Figure 6.

Curcumin suppresses the development of leukemic cells (CD19⁺/CD5⁺) and reduces NOTCH1 signaling in Eμ-TCL1 mice. (A) qPCR analysis of ATF4 and CHOP in B cells from the spleen or BM from C57BL/6 WT (N = 6) or Eμ-TCL1 mice (N = 6). (B) qPCR analysis of HES1 and DTX1 mRNA levels in B cells from the spleen or BM of C57BL/6 or Eμ-TCL1 mice. (C) Western blot analysis and bar graph of NICD. (D) Eight-month-old Eμ-TCL1 mice were injected intraperitoneally with curcumin (50 mg/kg/day) dissolved in a vehicle (corn oil) or with vehicle alone daily for 2 months and evaluated according to the scheme depicted (upper panel). The expansion of CD19⁺/CD5⁺ cells in the PB (N = 4 per group) was assessed by flow cytometry at the indicated time points (bottom panel). (E) Accumulation of CD19⁺/CD5⁺ cells in the spleen, liver, and BM of Eμ-TCL1 mice treated with curcumin or vehicle (N = 4, per group) assessed by flow cytometry. (F) Western blot analysis of CD19⁺/CD5⁺-sorted cells of BM, indicating the significant reduction of NICD expression (N = 4, per group) and a tendency of reduction for HES1 (N = 3, per group).
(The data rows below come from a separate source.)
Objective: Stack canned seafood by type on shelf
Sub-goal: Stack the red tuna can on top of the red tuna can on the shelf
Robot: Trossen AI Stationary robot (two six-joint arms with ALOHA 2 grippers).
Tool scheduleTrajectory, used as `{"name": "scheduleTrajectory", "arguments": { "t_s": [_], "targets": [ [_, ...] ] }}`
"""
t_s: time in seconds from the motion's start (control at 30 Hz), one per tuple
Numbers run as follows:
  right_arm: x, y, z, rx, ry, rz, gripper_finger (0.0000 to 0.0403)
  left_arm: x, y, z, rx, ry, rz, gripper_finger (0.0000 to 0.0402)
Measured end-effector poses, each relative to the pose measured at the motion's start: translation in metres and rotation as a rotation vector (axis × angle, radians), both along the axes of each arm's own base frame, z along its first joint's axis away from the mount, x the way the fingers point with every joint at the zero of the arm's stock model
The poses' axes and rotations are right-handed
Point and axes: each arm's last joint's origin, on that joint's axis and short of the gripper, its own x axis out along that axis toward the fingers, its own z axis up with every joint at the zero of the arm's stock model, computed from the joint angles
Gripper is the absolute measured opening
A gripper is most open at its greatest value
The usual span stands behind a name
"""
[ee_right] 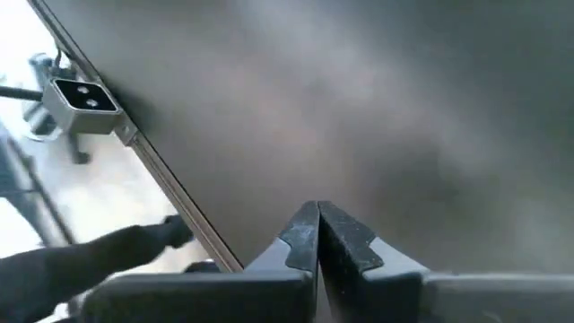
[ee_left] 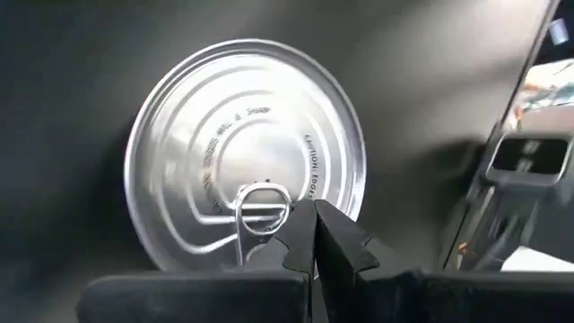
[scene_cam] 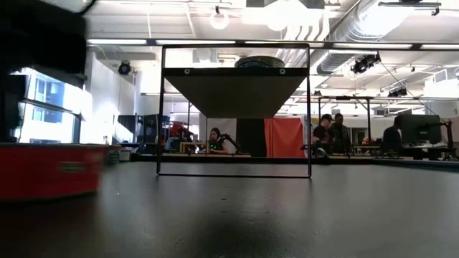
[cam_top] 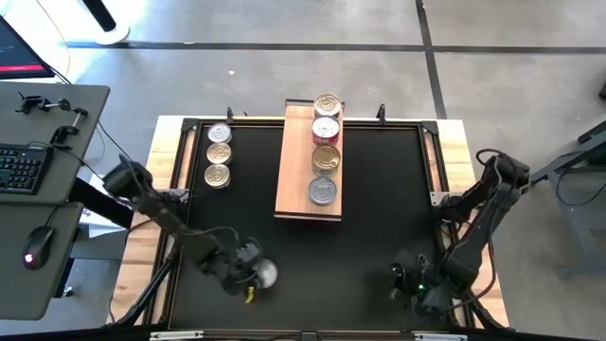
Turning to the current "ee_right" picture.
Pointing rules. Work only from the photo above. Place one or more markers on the aluminium table edge strip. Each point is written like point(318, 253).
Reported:
point(181, 197)

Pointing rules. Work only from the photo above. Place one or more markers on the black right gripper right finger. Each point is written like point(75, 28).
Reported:
point(448, 300)

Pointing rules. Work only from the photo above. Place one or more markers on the silver table-level camera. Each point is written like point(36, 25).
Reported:
point(85, 116)

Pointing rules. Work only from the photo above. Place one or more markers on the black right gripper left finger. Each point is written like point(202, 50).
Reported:
point(202, 300)

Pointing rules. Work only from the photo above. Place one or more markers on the black tube with rounded end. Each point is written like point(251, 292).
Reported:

Data are presented as mean ± SD. (A-F) *P< 0.05, **P< 0.01; ns, not significant as determined by unpaired t-test. (G) Kaplan–Meier survival plot of Eμ-TCL1 mice treated with curcumin (N = 8) or vehicle alone (N = 8) from two independent experiments. Overall survival was determined by using Kaplan–Meier curves and log-rank (Mantel–Cox) test.